__Your objective__
When you copy the data, keep every line exactly as written and skip the pictures.

───── Given information

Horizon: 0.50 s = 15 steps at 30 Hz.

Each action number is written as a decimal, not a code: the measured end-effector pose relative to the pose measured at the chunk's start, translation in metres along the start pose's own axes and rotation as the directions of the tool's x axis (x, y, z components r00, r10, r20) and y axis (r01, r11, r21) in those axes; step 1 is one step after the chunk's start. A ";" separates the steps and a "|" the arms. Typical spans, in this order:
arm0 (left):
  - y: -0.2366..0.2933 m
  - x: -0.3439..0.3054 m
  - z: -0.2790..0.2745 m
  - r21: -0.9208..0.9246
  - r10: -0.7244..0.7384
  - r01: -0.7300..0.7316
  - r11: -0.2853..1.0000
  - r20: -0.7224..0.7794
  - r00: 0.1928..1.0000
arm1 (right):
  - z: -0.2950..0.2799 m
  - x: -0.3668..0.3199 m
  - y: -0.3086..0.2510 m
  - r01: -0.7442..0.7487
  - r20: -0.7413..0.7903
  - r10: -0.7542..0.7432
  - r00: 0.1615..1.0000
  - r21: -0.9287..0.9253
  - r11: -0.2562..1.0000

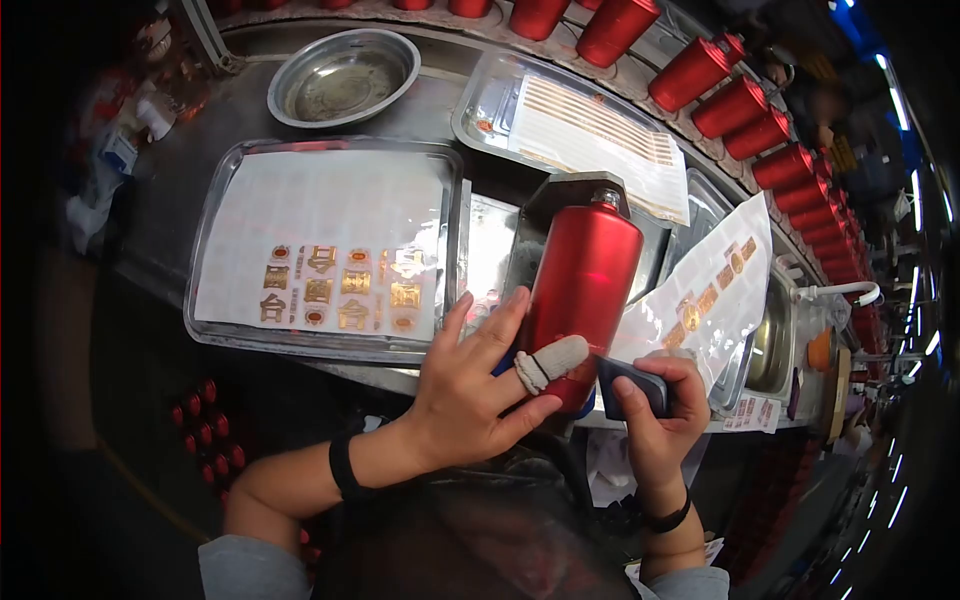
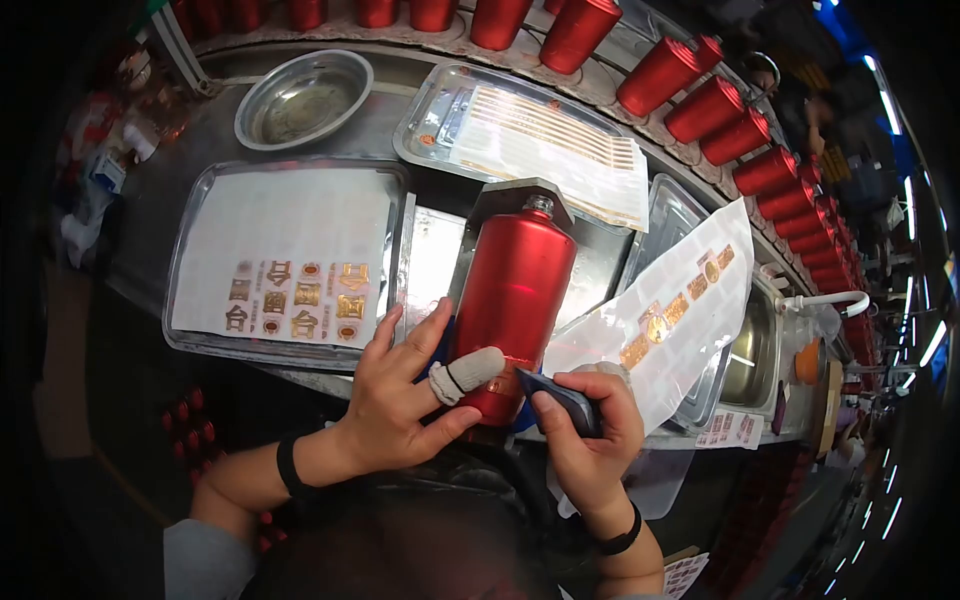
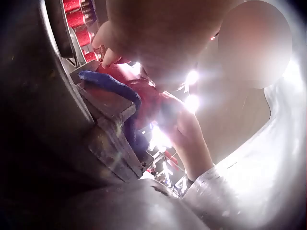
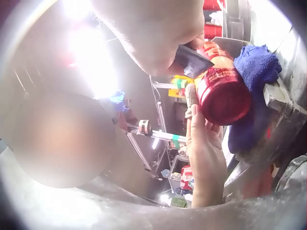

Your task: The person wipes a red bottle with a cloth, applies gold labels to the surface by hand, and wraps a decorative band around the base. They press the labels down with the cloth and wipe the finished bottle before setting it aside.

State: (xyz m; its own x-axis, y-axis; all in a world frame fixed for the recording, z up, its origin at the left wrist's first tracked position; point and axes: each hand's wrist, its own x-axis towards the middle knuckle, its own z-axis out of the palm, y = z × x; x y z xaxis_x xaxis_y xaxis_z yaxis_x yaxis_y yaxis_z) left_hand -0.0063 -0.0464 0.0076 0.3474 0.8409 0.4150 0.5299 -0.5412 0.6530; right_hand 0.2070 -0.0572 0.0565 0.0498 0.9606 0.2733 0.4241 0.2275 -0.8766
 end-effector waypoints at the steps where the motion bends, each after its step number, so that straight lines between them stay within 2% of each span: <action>1: -0.001 -0.001 0.000 0.007 -0.008 0.008 1.000 -0.006 1.000 | 0.002 0.001 -0.002 0.039 0.014 -0.039 0.999 -0.001 0.999; 2: -0.002 -0.003 0.000 -0.001 -0.003 0.003 1.000 -0.027 1.000 | 0.005 0.003 -0.003 0.077 0.028 -0.076 0.997 -0.002 0.997; 5: 0.002 -0.008 0.002 -0.027 -0.043 0.042 0.999 -0.054 0.998 | 0.015 0.019 -0.011 0.228 0.120 -0.205 0.971 -0.222 0.948; 6: 0.001 -0.011 0.002 -0.023 -0.045 0.043 0.999 -0.058 0.997 | 0.019 0.027 -0.010 0.279 0.046 -0.276 0.960 -0.262 0.924; 7: 0.001 -0.012 0.001 -0.019 -0.046 0.045 0.999 -0.054 0.998 | 0.017 0.034 -0.004 0.270 0.001 -0.281 0.960 -0.289 0.918; 9: 0.002 -0.016 -0.002 -0.011 -0.046 0.045 0.999 -0.048 0.998 | 0.011 0.040 0.000 0.148 0.004 -0.150 0.989 -0.190 0.971; 13: 0.008 -0.020 -0.005 -0.014 -0.012 0.012 1.000 -0.034 0.999 | 0.010 0.039 -0.015 0.317 0.185 -0.282 0.941 -0.201 0.927; 15: 0.008 -0.020 -0.004 0.017 0.008 -0.007 1.000 -0.031 0.999 | 0.014 0.046 -0.023 0.418 0.307 -0.342 0.888 -0.230 0.879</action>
State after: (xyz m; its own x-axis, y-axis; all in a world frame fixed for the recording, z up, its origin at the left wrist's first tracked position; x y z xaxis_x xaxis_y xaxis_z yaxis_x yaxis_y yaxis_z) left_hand -0.0126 -0.0670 0.0072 0.3272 0.8366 0.4393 0.5406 -0.5471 0.6391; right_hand 0.1866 -0.0162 0.0836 -0.3787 0.8241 0.4212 0.6018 0.5651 -0.5644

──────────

__Result for this exercise__
Horizon: 0.50 s = 15 steps at 30 Hz.

Each action number is written as a decimal, not a code: the measured end-effector pose relative to the pose measured at the chunk's start, translation in metres along the start pose's own axes and rotation as the directions of the tool's x axis (x, y, z components r00, r10, r20) and y axis (r01, r11, r21) in those axes; step 1 is one step after the chunk's start. A ";" separates the steps and a "|" the arms. Typical spans, in this order:
arm0 (left):
  - y: -0.2366..0.2933 m
  - x: -0.3439..0.3054 m
  - z: -0.2790..0.2745 m
  - r21: -0.9208..0.9246
  - r10: -0.7244..0.7384
  - r01: -0.7300..0.7316
  - r11: -0.2853..1.0000
  - r20: -0.7224..0.7794
  - r00: 0.1928..1.0000
arm1 (right):
  - z: -0.2950..0.2799 m
  - x: -0.3668..0.3199 m
  - y: -0.3086..0.2510 m
  - r01: -0.7442..0.7487
  - r20: -0.7413..0.7903
  - r10: -0.7542..0.7432
  - r00: 0.1615..1.0000
  - r21: -0.9287..0.9253
  - r11: -0.2562..1.0000


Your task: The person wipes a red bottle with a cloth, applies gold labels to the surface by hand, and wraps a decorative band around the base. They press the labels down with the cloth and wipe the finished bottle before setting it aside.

State: (xyz m; its own x-axis, y-axis; all in a world frame fixed for the recording, z up, its origin at the left wrist's first tracked position; point and axes: each hand's wrist, its own x-axis towards the middle knuckle, its own z-axis out of the palm, y = z × x; x y z xaxis_x xaxis_y xaxis_z yaxis_x yaxis_y yaxis_z) left_hand -0.0063 -0.0464 0.0076 0.3474 0.8409 0.4150 0.5299 -0.5412 0.6530; right_hand 0.2070 -0.0572 0.0565 0.0498 0.9606 0.2733 0.4241 0.2275 -0.8766
 end-effector waypoints at the steps where the motion bends, each after its step number, so that straight lines between them stay within 2% of each span: <action>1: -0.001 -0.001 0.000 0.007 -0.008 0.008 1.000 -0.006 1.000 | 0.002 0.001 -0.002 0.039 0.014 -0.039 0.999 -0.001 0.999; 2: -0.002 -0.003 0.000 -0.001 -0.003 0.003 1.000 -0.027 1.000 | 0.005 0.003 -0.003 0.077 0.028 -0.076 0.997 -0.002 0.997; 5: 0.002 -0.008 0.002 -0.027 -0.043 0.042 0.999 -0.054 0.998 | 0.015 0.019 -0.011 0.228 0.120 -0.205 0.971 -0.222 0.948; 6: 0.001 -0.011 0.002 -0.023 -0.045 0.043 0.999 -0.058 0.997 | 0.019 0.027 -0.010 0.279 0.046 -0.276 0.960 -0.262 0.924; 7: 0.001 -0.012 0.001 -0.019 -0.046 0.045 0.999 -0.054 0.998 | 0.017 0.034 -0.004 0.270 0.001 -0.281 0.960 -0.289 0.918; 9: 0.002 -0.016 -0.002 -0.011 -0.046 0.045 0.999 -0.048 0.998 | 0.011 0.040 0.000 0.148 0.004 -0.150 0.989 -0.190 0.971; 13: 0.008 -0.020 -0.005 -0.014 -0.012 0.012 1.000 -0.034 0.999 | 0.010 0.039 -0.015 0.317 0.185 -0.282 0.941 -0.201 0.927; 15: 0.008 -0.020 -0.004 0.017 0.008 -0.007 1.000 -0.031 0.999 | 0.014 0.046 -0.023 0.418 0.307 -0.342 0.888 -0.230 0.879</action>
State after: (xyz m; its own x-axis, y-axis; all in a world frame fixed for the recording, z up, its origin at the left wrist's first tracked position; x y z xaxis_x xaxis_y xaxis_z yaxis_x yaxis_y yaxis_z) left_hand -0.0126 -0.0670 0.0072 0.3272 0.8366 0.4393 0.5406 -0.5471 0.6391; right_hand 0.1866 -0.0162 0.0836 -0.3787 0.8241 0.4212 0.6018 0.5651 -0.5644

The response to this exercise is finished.